Further, as part of this campaign PETCO is also partnering with the Nairobi City County Government (NCCG), to pilot some neighborhood buy-back centres where consumers can drop or sell off their recyclables. These centres are being negotiated by PETCO and will be operated by our recycling partners. It is envisaged that this project will answer the question all consumers have been asking us – where do I take my recyclables to once I have gathered them in my house?


5. What are your top 3 career accomplishments?

  1. Driving collective action toward promoting sustainable consumption of plastic (PET) packaging: this has also seen me be the pioneer of the 1st voluntary extended producer responsibility organization in the Kenya; 2. Developing and managing a USD 10 million carbon asset portfolio that saw the transfer of earnings toward social investment projects in the areas of water, education and health for communities living in areas where the carbon asset projects were being implemented; 3. Resigning from my first job earning USD 1,000 per month (which was a lot at the time) to become an intern earning USD 150 per month in an environmental consultancy. This was the best career decision I ever made, which saw me co-develop the current integrated solid waste management plan for the Ministry of Environment and the Nairobi City County. This is currently the reference material used in decision making and planning of waste management in Nairobi City.

6. What inspired you to choose your career path?

I was, and am, inspired by a desire to make a difference in the way business and industry approach sustainability by demonstrating its business case. The desire to have people, planet and business co-exist is inspirational to me.

7. Personally—Why do you care about sustainability? What is your story?

It started when I was young, about 12 years old, when my mother and I were having a conversation one day in the living room and I said to her, I want to work in a job that allows me to make money and make a positive impact in lives at the same time. She said, like an Environmentalist? Doctor? And I asked her – what does an environmentalist do? She said I believe something along the lines of what you want, except their focus is on the environment (that was her definition). At the time, I only knew one person who was a worked in this area and this person was working for the United Nations. I connected to it as a career, and that was the beginning of my journey.

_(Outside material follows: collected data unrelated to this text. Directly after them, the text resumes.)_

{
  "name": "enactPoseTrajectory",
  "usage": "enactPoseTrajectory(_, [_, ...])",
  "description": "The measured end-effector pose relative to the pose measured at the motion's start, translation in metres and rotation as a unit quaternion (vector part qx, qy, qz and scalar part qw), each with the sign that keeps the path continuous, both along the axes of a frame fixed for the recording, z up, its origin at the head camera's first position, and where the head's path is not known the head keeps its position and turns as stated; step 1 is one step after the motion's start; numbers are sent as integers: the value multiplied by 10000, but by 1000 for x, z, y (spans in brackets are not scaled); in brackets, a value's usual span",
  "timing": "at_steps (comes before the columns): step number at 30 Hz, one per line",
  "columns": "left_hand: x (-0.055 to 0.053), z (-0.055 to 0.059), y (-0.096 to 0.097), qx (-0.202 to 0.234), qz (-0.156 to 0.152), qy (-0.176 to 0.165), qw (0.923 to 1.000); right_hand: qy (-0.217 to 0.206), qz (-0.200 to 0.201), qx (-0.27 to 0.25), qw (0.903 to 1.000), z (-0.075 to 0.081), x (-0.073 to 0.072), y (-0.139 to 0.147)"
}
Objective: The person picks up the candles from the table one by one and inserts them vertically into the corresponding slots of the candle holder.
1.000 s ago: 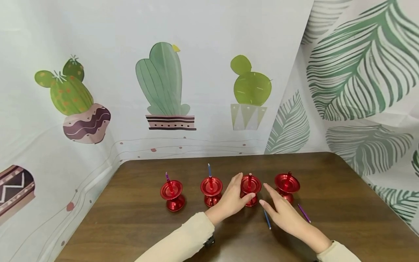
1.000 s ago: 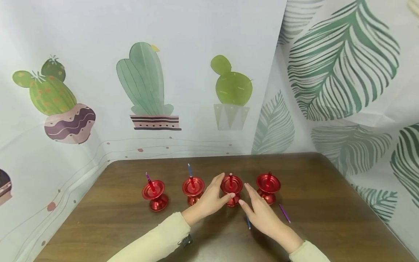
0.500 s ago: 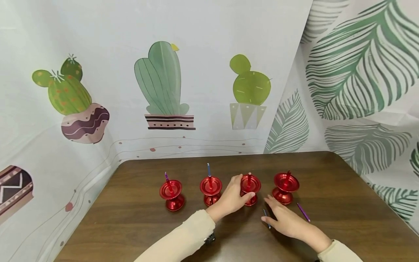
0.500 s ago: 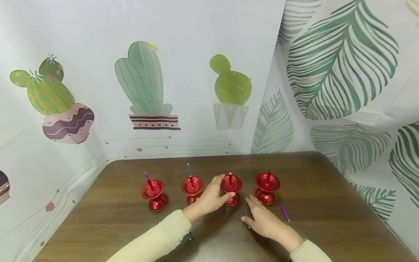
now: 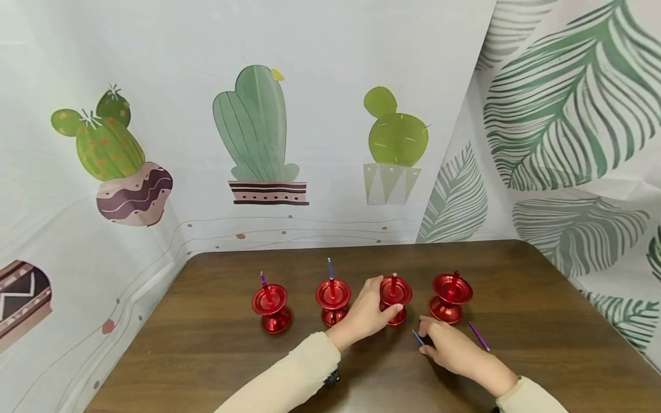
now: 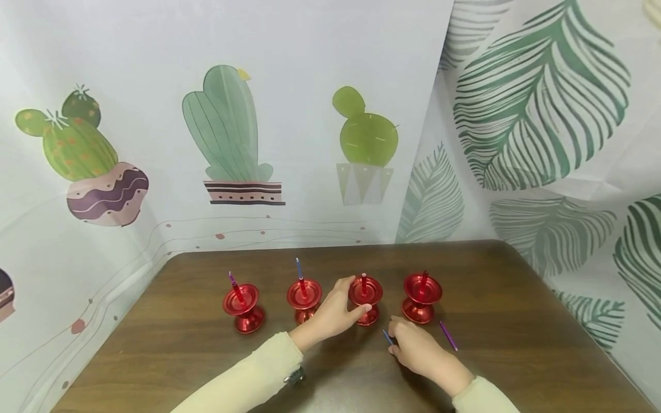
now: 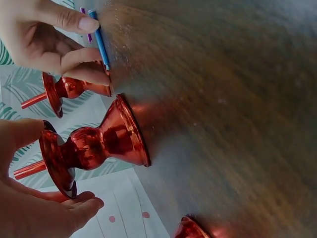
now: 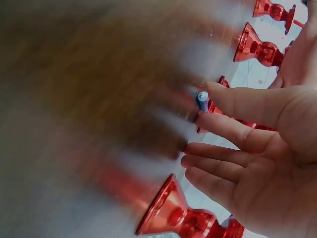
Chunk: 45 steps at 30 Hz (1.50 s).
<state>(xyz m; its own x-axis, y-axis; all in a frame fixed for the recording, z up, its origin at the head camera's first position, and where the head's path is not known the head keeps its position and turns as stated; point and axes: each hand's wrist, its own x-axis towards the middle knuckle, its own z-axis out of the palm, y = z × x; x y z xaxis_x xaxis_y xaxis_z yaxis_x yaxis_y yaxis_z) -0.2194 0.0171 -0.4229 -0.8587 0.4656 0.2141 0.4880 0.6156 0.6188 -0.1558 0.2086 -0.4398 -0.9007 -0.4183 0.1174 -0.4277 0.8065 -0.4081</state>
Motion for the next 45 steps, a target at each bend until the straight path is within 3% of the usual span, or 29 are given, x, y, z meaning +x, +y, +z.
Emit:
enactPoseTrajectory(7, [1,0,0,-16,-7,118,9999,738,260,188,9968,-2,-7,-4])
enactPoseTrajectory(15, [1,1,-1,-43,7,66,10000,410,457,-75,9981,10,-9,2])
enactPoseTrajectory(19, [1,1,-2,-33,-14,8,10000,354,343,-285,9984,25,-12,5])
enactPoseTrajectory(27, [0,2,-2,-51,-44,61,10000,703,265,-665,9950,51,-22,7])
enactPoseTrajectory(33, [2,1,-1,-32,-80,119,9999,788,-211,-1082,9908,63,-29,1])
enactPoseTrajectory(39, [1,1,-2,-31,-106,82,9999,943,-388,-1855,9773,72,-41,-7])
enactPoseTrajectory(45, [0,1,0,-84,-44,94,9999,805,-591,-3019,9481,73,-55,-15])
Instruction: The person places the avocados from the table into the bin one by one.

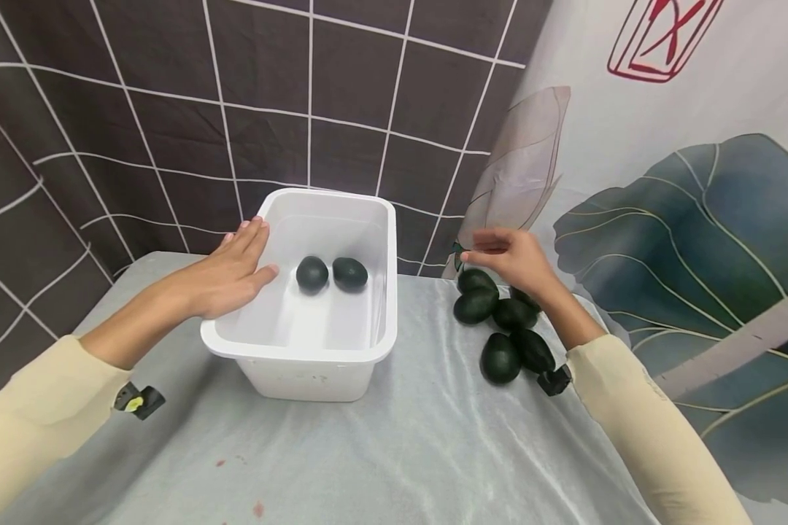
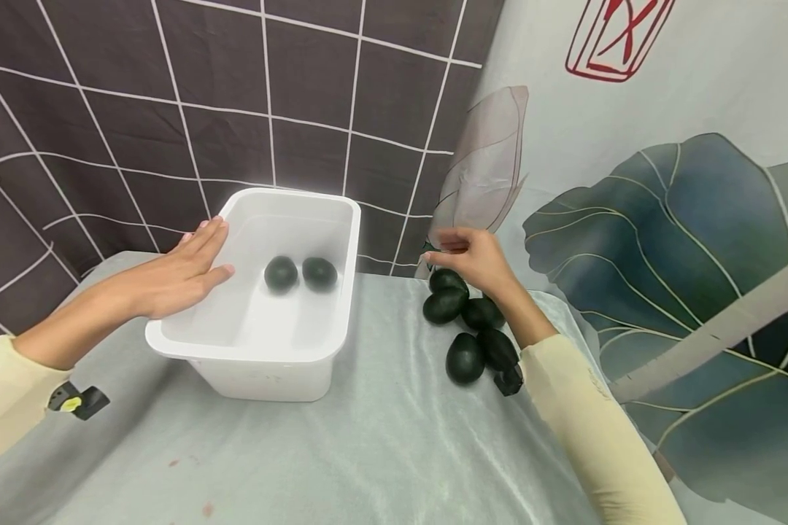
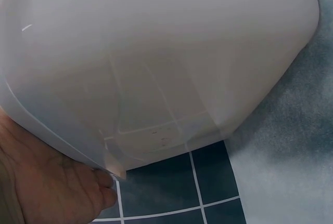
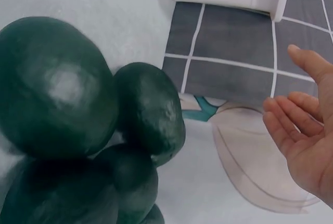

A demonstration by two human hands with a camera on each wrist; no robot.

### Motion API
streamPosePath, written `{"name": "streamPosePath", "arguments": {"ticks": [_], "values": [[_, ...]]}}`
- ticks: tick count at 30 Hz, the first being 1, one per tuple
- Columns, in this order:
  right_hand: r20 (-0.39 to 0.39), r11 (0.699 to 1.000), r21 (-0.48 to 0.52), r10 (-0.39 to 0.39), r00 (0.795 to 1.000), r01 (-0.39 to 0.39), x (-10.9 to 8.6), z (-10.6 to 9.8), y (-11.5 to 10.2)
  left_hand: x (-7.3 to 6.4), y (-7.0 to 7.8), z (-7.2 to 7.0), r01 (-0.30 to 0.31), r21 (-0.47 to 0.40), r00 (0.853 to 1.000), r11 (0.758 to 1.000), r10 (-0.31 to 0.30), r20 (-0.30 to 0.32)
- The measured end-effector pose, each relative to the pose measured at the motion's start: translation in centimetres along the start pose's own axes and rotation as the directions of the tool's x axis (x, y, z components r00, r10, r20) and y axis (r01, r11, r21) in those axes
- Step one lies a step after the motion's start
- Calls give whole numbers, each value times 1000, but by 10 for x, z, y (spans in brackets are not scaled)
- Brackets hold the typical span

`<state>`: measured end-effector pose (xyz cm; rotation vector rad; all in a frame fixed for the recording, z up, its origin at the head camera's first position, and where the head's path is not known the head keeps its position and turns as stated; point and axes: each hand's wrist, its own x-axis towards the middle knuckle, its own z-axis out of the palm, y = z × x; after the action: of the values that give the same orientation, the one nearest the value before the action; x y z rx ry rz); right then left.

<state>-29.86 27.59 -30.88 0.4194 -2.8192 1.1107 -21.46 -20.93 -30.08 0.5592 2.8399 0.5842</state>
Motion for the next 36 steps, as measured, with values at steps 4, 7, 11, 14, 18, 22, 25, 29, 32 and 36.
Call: {"name": "streamPosePath", "arguments": {"ticks": [4,7,11,14,18,22,25,29,32,36], "values": [[-9,1000,-10,13,1000,-14,-5,-5,5,0,-1,0,-1,-4,1000,1000,1,-1],[-15,999,-35,27,1000,-28,-9,-8,9,0,-2,0,-3,-6,1000,1000,3,-3],[-26,997,-69,42,999,-44,-14,-13,14,1,-2,-1,-6,-3,1000,1000,6,-5],[-36,995,-91,48,998,-51,-17,-15,18,1,-2,-1,-7,-7,1000,1000,7,-4],[-40,992,-104,66,997,-70,-21,-17,23,1,-2,0,-8,-15,1000,1000,8,-1],[-37,991,-99,89,995,-92,-25,-21,28,-1,-1,0,-6,-13,1000,1000,6,0],[-40,988,-100,111,993,-114,-27,-25,30,-1,-1,0,-7,-10,1000,1000,7,0],[-45,984,-101,142,989,-146,-30,-29,34,-1,-1,0,-6,-12,1000,1000,6,1],[-51,983,-93,157,986,-161,-33,-32,39,-1,-2,0,-6,-14,1000,1000,6,1],[-69,979,-94,173,982,-179,-37,-35,48,-1,-2,0,-8,-10,1000,1000,8,0]]}}
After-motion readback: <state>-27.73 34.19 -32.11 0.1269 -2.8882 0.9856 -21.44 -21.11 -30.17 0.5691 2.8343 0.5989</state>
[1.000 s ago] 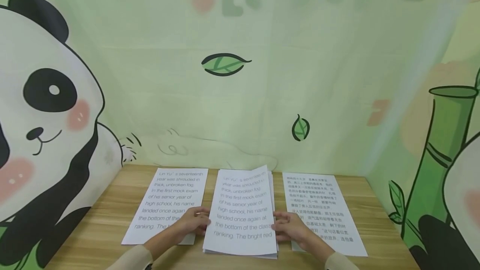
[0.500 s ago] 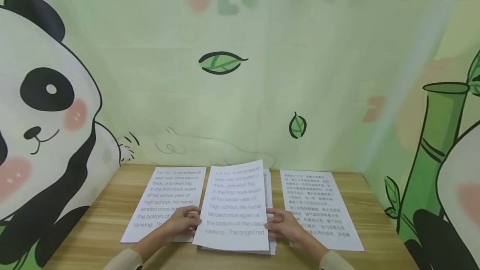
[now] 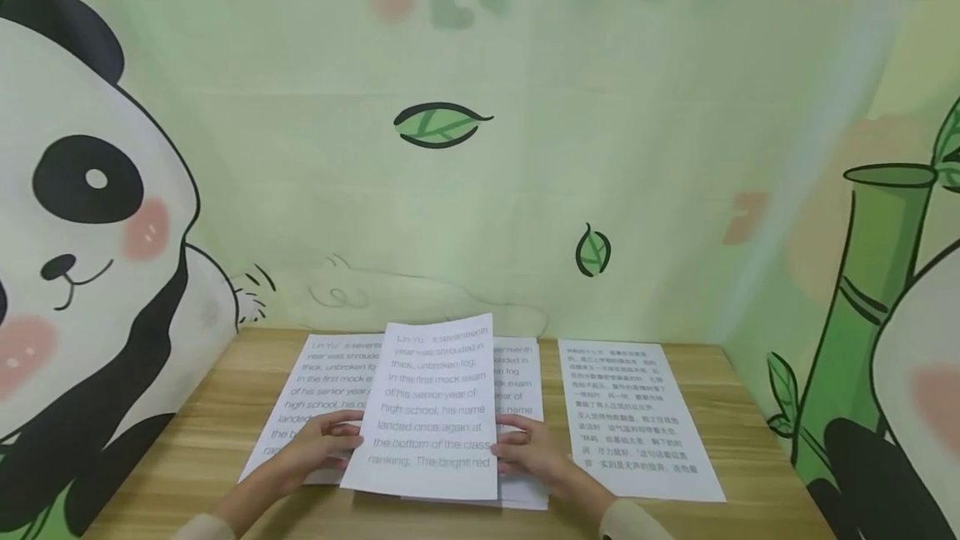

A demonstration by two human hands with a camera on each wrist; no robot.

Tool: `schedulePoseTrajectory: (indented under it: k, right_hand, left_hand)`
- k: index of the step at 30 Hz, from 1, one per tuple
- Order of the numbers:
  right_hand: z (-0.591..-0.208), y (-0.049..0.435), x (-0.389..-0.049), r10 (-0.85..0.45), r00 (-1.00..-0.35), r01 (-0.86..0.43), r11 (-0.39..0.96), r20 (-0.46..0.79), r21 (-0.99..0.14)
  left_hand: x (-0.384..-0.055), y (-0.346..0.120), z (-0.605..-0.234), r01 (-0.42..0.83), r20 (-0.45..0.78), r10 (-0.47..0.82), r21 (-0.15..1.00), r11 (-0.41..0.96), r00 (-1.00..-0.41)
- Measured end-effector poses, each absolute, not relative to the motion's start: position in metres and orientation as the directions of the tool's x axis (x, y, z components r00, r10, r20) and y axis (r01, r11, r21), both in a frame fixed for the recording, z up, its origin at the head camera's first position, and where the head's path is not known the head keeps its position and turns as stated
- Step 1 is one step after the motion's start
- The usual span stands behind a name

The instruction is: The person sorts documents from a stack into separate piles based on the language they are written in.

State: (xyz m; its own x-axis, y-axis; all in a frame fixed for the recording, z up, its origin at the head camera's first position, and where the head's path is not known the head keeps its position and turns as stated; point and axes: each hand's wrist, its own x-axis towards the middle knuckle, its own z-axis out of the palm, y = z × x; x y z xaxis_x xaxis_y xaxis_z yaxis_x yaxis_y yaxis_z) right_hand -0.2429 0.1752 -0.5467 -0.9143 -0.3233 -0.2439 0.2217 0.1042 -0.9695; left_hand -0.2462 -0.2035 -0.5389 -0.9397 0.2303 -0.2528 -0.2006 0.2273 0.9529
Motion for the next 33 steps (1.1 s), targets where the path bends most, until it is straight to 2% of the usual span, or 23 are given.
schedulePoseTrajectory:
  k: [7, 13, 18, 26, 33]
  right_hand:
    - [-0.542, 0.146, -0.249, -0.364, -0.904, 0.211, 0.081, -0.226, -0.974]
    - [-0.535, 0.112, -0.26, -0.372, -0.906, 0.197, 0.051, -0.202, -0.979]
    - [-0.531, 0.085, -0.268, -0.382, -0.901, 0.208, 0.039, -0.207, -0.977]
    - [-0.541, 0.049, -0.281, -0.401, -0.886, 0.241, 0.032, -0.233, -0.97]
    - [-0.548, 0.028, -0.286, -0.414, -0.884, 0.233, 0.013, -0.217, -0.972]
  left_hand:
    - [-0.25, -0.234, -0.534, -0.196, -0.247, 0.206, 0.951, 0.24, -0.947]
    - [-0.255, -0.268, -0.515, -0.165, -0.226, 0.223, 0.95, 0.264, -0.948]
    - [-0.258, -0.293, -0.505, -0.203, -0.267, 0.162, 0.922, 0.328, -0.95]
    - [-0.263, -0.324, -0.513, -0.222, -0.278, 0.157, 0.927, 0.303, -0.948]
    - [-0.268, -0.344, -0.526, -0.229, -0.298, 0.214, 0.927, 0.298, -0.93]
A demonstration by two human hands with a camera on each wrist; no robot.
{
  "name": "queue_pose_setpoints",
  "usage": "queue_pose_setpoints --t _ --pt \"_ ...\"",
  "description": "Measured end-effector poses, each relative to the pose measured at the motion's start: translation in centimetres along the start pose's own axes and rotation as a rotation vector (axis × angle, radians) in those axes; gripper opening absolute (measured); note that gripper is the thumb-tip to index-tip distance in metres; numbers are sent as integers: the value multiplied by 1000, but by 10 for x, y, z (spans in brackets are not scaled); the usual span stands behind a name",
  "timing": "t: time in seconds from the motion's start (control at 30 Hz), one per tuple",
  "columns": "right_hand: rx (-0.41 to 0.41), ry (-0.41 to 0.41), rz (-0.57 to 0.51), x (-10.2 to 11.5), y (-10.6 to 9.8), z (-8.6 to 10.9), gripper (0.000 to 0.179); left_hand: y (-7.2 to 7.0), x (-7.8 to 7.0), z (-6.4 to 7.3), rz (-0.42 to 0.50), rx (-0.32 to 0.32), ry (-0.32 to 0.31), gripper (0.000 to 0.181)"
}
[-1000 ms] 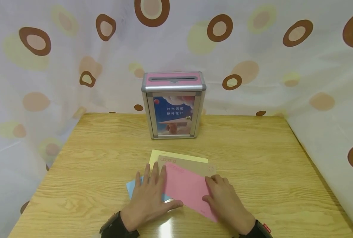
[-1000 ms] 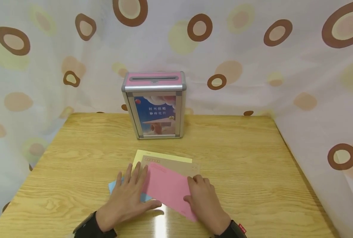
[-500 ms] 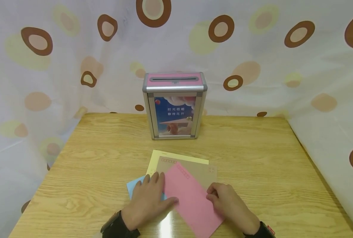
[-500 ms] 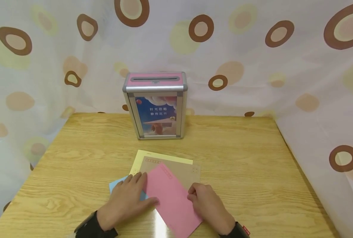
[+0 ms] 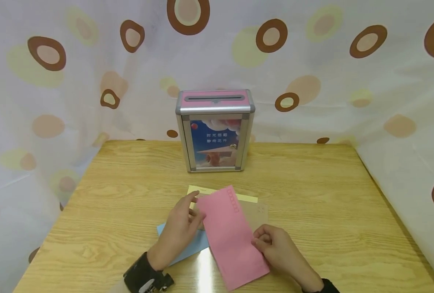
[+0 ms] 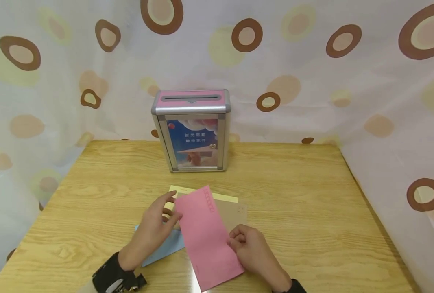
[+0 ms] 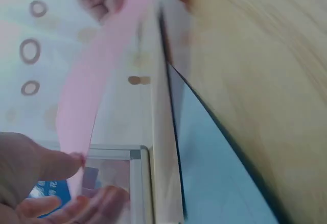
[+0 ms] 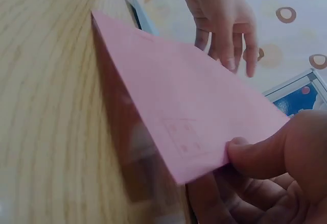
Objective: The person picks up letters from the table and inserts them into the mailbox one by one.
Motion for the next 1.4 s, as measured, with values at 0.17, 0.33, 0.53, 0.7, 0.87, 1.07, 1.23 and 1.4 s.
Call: queue_pose_setpoints --t 0.17,0.33,0.53,0.7,0.87,1.07,1.23,1.4 --pt "25 5 -69 -3 5 1 6 0 14 -3 410 -24 -137 73" --pt "12 -10 -82 -2 9 0 7 8 20 0 641 12 -255 71" --pt "-62 18 -74 -4 6 -3 6 13 11 -1 703 47 -220 50" --pt "-132 66 -96 -8 3 -5 5 18 3 2 656 58 -171 45" --pt "-203 64 -148 -4 -2 -6 5 32 -5 9 598 128 -113 47" --pt "-259 45 -208 -1 -9 -8 7 44 -10 22 551 213 -82 48" --pt "-186 8 -208 1 -8 -13 10 43 -12 23 502 246 -58 46" --pt "-96 -89 -241 11 -13 -20 21 44 -9 20 452 288 -66 44"
Point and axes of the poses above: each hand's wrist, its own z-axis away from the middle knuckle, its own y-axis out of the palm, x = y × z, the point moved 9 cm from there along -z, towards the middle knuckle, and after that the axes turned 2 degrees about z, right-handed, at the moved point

8. What is/are the biggest incentive(s) for businesses in your country to adopt sustainable practices?

Currently, it is compliance or cost-savings with respect to their bottom lines especially for those who have adopted improved energy efficiency, use of recycled content in their production, and use of renewable energy solutions. However, today, with consumers demanding more action from the various brands they purchase, the adoption of sustainable practices is improving the brand value for businesses. We have also seen numerous businesses that are looking to raise funds either through private equity or through multilateral lending adopt sustainable practices so that they can leverage sustainability to access financing.


9. What is/are the biggest environmental or social challenge(s) facing your country today?

The biggest environmental challenges are climate change, which leads to drought, flooding, and an increase in the spatial area where vector borne diseases are being experienced. Another big environmental challenge Kenya is facing is poor waste management. This is largely due to the lack of adequate or efficient disposal systems.

The most pressing social challenges are high unemployment rates– we currently have a huge population of young men and women who are not engaged in education or meaningful work – this has led to a lot of disenfranchisement of this segment, who have turned to drugs, crime, gambling. The rates of depression are currently on the rise in the age cohort of 18 – 35 years. Another pressing social challenge is the lack of adequate integration of young people in the governance and policy making processes in our nation. This has caused a lot of apathy with that generation.